Configuration File options¶
Bilbo comes with a pipeline_config
file (located at the bilbo/config of the bilbo2 directory). Actually, there is two pipeline_config available, one is for annotating bibliographies references(tag <bibl>
in the TEI/XML format), one other is for annotating footnote (tag note
in the TEI/XML format). You can modified each of the options presented in this file.Currently, the file is an INI configuration file. In future we expect to handle json or XML file configuration.

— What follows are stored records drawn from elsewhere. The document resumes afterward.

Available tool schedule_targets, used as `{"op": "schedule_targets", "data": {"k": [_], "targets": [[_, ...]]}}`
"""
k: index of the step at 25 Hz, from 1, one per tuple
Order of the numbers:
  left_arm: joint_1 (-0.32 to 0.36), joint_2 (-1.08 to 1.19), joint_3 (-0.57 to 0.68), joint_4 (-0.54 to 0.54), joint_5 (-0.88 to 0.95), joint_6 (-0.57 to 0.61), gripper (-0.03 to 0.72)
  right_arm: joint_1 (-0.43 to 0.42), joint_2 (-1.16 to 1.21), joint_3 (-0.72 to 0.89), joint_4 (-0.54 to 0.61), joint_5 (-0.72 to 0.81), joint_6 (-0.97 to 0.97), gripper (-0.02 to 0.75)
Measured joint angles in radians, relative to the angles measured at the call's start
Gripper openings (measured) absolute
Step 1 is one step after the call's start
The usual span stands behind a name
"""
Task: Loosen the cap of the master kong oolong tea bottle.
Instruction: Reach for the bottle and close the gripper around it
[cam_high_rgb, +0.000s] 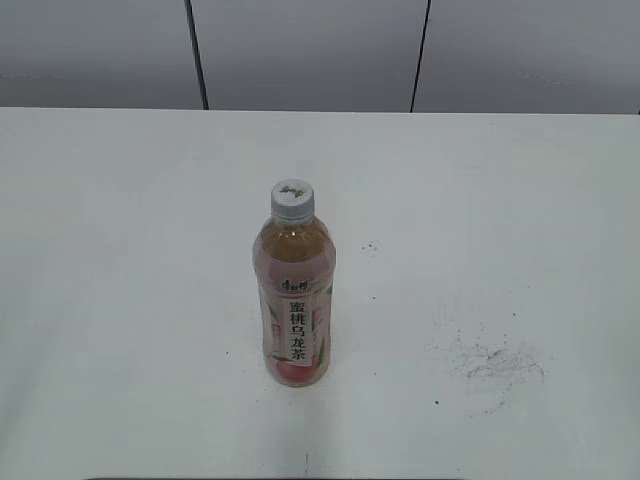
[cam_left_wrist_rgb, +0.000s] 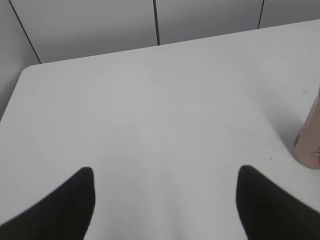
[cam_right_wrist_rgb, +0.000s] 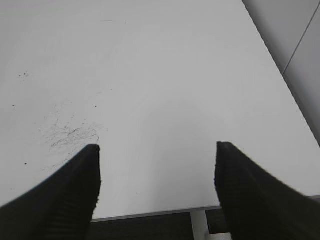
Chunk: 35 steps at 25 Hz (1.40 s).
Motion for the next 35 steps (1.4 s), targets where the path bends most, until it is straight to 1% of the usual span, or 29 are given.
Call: {"op": "schedule_targets", "data": {"k": [13,16,20,24,30,35], "targets": [[0.000,0.000,0.000,-0.007,-0.001,0.000,0.519,0.000,0.000,0.000,0.000,0.000,0.001,0.536],[0.000,0.000,-0.009,-0.013,-0.044,0.000,0.519,0.000,0.000,0.000,0.000,0.000,0.001,0.536],[0.000,0.000,-0.012,-0.054,-0.264,0.000,0.519,0.000,0.000,0.000,0.000,0.000,0.001,0.536],[0.000,0.061,0.022,-0.142,-0.488,0.000,0.519,0.000,0.000,0.000,0.000,0.000,0.000,0.536],[0.000,0.309,0.127,-0.300,-0.798,0.000,0.519,0.000,0.000,0.000,0.000,0.000,0.000,0.536],[0.000,0.564,0.154,-0.343,-1.080,0.000,0.519,0.000,0.000,0.000,0.000,0.000,0.001,0.536]]}}
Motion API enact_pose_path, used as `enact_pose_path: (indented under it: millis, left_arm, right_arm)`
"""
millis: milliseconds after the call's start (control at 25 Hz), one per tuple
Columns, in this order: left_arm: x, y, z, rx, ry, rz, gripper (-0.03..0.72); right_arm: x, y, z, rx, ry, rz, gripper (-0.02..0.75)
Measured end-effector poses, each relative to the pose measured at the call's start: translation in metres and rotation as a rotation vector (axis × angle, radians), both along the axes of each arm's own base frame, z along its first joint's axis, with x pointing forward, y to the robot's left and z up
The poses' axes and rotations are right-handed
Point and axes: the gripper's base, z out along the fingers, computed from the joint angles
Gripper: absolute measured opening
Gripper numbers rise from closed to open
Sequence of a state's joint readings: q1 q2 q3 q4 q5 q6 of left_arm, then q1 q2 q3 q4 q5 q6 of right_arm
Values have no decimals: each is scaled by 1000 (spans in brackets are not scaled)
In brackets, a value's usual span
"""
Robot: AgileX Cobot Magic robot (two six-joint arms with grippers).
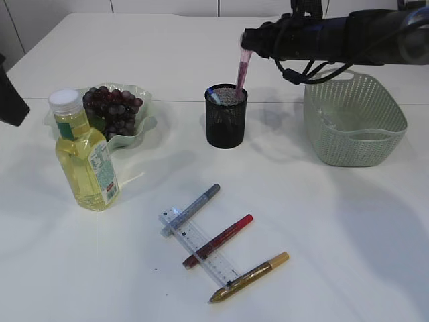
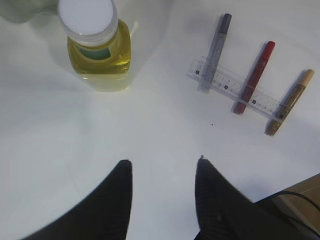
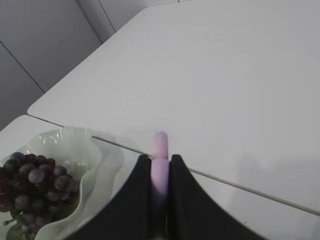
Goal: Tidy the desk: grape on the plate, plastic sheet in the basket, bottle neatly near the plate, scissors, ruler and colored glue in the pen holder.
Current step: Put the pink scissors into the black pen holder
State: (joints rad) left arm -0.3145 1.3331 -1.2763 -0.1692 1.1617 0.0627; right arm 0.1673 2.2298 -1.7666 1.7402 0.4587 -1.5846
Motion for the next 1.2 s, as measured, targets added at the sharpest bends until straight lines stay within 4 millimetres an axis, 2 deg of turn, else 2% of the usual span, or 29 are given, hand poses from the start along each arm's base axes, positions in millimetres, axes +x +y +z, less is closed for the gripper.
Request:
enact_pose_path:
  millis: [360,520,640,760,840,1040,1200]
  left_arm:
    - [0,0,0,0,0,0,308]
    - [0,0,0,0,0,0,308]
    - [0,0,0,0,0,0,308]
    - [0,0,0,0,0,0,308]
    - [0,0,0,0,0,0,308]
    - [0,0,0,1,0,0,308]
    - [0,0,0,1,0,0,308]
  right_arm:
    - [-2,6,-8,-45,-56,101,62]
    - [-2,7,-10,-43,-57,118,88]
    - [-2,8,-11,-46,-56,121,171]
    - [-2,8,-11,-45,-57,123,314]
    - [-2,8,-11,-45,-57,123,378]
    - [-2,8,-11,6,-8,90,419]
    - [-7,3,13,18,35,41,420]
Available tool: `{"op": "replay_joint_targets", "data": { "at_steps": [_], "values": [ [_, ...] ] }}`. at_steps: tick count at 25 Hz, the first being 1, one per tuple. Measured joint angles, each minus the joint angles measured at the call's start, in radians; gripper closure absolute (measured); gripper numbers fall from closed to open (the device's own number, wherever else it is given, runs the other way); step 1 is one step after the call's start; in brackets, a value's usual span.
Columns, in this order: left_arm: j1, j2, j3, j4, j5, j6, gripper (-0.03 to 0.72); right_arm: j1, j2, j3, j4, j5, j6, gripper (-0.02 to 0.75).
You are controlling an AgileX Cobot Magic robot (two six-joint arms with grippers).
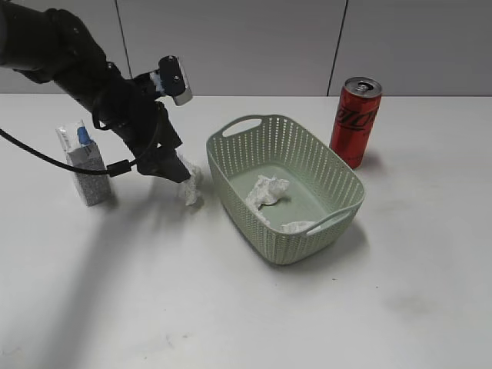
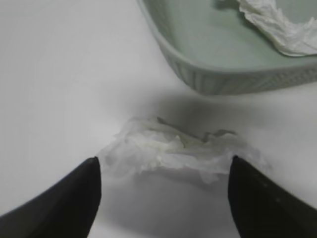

As expected, each module of Bilbo can run on his own. A series (not all) of parsing options are available and can be set with arg cli python running.
PIPELINE¶
In this part, you have to specify the pipeline wanted. Note that for training it does not make sens to add generate pipeline. Pipeline is one on this components before going any further. This section is marked by:
[PIPELINE]
verbose¶
Set at False by default
pipeline¶
You have to chained the desired chained algorithm as instance:
PIPELINE=shape_data,features,svm,crf,generate
Example:
[PIPELINE]
PIPELINE=shape_data,features,svm,crf,generate
outputFile=None
verbose=True
SHAPER¶
This section is marked by:
[shaper]
tokenizerOption¶
This option is currently unnecessary. The next developments regarding tokenization will make it active soon.
tagOptions¶
This is a wrapper for reduce or rename tag to an other
tagsOptions = {
"title_a": "title",
"distributor": "publisher",
"country": "place",
"sponsor": "publisher"
}
Example:
[PIPELINE]
PIPELINE=shape_data,features,svm,crf,generate
outputFile=None
verbose=True
FEATURES¶
This section is marked by:
[features]
listFeatures¶
Default Value is set to: numbersMixed, cap, dash, biblPosition, initial
You can removed some of them or add a new one (see ../developer/modules.html) This is a wrapper for reduce or rename tag to an other
listFeaturesRegex¶
You can add a list of regex as : (name_of_regex, python_regex), (name_of_regex1, python_regex1)
listFeaturesExternes¶
(unic_named_list, path_to_external_list, List_type), …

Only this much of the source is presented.